Usa. Trump ci riprova: «Martedì mi arresteranno, protestate, riprendiamoci il Paese»
L'ex presidente degli Stati Uniti Donald Trump
Donald Trump ci riprova. Di fronte a una possibile incriminazione da parte della procura di New York, l’ex presidente lancia un appello ai suoi sostenitori: «Protestate! Riprendetevi il nostro Paese!», ha scritto ieri sul suo social, Truth. Parole che echeggiano gli inviti che aveva lanciato da un podio nei pressi del Campidoglio americano il 6 gennaio 2021, poco prima che un gruppo di rivoltosi inneggianti al “Maga” prendessero d’assalto il Congresso. Nove morti sono state collegate all’attacco di quel giorno.

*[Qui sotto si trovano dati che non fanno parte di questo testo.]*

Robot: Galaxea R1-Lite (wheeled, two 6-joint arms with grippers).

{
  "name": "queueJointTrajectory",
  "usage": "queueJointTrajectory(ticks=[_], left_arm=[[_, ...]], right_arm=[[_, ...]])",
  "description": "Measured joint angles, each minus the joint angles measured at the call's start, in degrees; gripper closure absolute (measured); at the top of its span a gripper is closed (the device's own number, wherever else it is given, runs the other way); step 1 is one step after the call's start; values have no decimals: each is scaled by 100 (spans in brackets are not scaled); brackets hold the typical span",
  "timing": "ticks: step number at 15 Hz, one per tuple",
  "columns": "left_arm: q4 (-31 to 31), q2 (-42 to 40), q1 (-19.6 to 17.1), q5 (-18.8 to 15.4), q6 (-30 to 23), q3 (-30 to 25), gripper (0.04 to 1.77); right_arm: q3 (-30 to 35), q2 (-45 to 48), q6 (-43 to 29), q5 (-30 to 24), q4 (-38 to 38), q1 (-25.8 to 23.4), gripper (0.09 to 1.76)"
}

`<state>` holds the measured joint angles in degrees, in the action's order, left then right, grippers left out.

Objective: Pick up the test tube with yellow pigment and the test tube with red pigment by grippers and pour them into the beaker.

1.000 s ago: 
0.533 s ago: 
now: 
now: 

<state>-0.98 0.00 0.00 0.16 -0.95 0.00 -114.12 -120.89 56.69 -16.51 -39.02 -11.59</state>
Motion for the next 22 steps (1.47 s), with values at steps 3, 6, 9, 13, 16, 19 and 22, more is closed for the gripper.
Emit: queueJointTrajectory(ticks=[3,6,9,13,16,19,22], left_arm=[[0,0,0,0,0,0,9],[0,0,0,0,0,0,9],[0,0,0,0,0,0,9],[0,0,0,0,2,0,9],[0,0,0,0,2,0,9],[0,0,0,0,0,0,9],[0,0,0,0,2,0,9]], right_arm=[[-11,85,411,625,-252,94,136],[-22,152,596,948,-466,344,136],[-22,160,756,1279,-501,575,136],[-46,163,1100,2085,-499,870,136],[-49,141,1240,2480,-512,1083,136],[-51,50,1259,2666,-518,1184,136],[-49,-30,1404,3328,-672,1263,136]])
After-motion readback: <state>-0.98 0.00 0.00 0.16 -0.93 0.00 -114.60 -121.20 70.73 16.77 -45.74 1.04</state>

Ora il tycoon rilancia la chiamata alle armi, invitando i suoi fan a manifestare contro «l’ufficio di un procuratore di Manhattan corrotto e altamente politicizzato», che non sarebbe stato capace «di provare alcun crimine basandosi su una favola vecchia e pienamente smontata». I fatti sono leggermente diversi. L’inchiesta condotta da Alvin Bragg sul pagamento segreto (usando fondi elettorali) alla pornostar Stephanie Clifford, in arte Stormy Daniels, per convincerla a non rivelare la sua relazione con il futuro presidente, avrebbe raccolto abbastanza prove, e un grand jury sarebbe pronto a rinviare a giudizio Trump. L’atto formale dovrebbe avvenire la prossima settimana, e la procura sta lavorando da giorni con le autorità statali e cittadine di New York a un piano che prevenga e contenga possibili disordini.
La decisione di procedere è infatti “storica” e potenzialmente incendiaria. Pur essendo al centro di diverse indagini penali, per ora Trump non è mai stato incriminato. Sarebbe anche la prima volta che un ex presidente americano deve affrontare un processo penale. Il repubblicano inoltre è già ufficialmente candidato alla corsa alla Casa Bianca del prossimo anno. Il legale dell’ex presidente, Joe Tacopina, ha già fatto sapere che Trump, una volta incriminato, si consegnerà alle autorità senza complicazioni per essere schedato e rilasciato in attesa di giudizio. La versione anticipata ieri dal candidato del Gran Old Party, che martedì verrebbe «arrestato», è dunque imprecisa e tesa ad infuocare gli animi.
Nonostante i rischi e gli innegabili risvolti politici del caso, da settimane emergono elementi che hanno reso ineluttabile l’incriminazione da parte della giuria popolare, un organismo formato da cittadini con larghi poteri di inchiesta incaricato di decidere sul rinvio a giudizio. Persino l’ex avvocato personale di Trump, Michael Cohen, ha testimoniato contro di lui, sostenendo di aver dovuto fare personalmente il pagamento di 130mila dollari a Daniels.
Come già il 6 gennaio, anche questa volta molti consiglieri di Trump lo hanno invitato alla moderazione, evitando affermazioni avventate. Ma Trump non si è mai considerato responsabile dei disordini e anche pochi giorni fa ha ribadito la sua teoria che il vero colpevole è Mike Pence, il suo ex vicepresidente. «Se avesse rimandato i voti delle presidenziali alle legislature statali, non avrebbero avuto problemi», ha detto Trump durante una tappa della sua campagna.
Più di mille rivoltosi sono stati arrestati dal gennaio di due anni fa, centinaia accusati e molti condannati per cospirazione sediziosa. Altri rimangono ricercati. Trump è stato messo sotto impeachment per incitamento all’insurrezione, ma è stato assolto quando un numero sufficiente di senatori repubblicani gli è rimasto fedele. L'anno scorso, il comitato della Camera del 6 gennaio ha presentato quattro deferimenti penali di Trump al Dipartimento di giustizia, la cui indagine continua.